Chez les personnes atteintes de traumatismes répétés, le travail ne consiste pas toujours à appliquer mécaniquement un protocole standard. Le choix des souvenirs, la durée des séquences, la gestion des réactions corporelles et la qualité du lien thérapeutique demandent une attention particulière. Une dépression, des troubles anxieux, une phobie, une addiction ou des troubles psychiques associés ne constituent pas automatiquement des contre-indications. Ils nécessitent toutefois une évaluation clinique sérieuse et, parfois, une coordination avec la psychiatrie.

Combien de temps dure le traitement d’un TSPT complexe ?

Il n’existe pas de durée valable pour toutes les personnes souffrant de traumatismes complexes.

Un programme intensif peut concentrer plusieurs séances sur quelques jours ou quelques semaines, mais « intensif » ne signifie pas précipité. La durée dépend du nombre d’événements traumatisants, de leur ancienneté, de la symptomatologie, des ressources émotionnelles et des éventuels troubles mentaux associés.

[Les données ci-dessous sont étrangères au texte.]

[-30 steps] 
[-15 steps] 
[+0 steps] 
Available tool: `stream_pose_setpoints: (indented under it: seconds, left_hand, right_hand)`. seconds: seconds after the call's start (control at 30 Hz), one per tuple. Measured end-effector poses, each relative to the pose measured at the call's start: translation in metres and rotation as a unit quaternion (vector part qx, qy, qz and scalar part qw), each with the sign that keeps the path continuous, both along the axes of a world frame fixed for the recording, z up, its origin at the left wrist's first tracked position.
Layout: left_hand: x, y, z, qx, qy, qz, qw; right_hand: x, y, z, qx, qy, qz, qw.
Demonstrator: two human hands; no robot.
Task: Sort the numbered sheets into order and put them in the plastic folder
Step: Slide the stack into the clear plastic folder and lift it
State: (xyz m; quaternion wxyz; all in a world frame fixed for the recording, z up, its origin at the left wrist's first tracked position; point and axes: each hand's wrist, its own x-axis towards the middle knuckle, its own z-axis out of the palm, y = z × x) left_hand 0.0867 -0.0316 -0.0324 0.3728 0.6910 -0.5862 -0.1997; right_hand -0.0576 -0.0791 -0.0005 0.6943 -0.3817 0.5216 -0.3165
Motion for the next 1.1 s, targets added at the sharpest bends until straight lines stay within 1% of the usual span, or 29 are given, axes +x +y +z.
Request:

Certaines personnes connaissent rapidement un soulagement ; d’autres ont besoin d’un accompagnement plus long. La guérison ne se mesure pas à votre vitesse, mais à la liberté progressivement retrouvée dans votre vie.

Références

Evensen J. H., Engeset J., Jakobsen M., Malkomsen A. & Vaage-Kowalzik V. (2026). Intensive trauma-focused treatment for PTSD and Complex PTSD in a public clinic: A feasibility study. Frontiers in Psychology, 17, 1869412.

Van Vliet N. I. et al. (2021). Phase-based treatment versus immediate trauma-focused treatment for post-traumatic stress disorder due to childhood abuse: randomised clinical trial. BJPsych Open, 7(6), e211.

National Institute for Health and Care Excellence. Post-traumatic stress disorder: recommendations. Guideline NG116.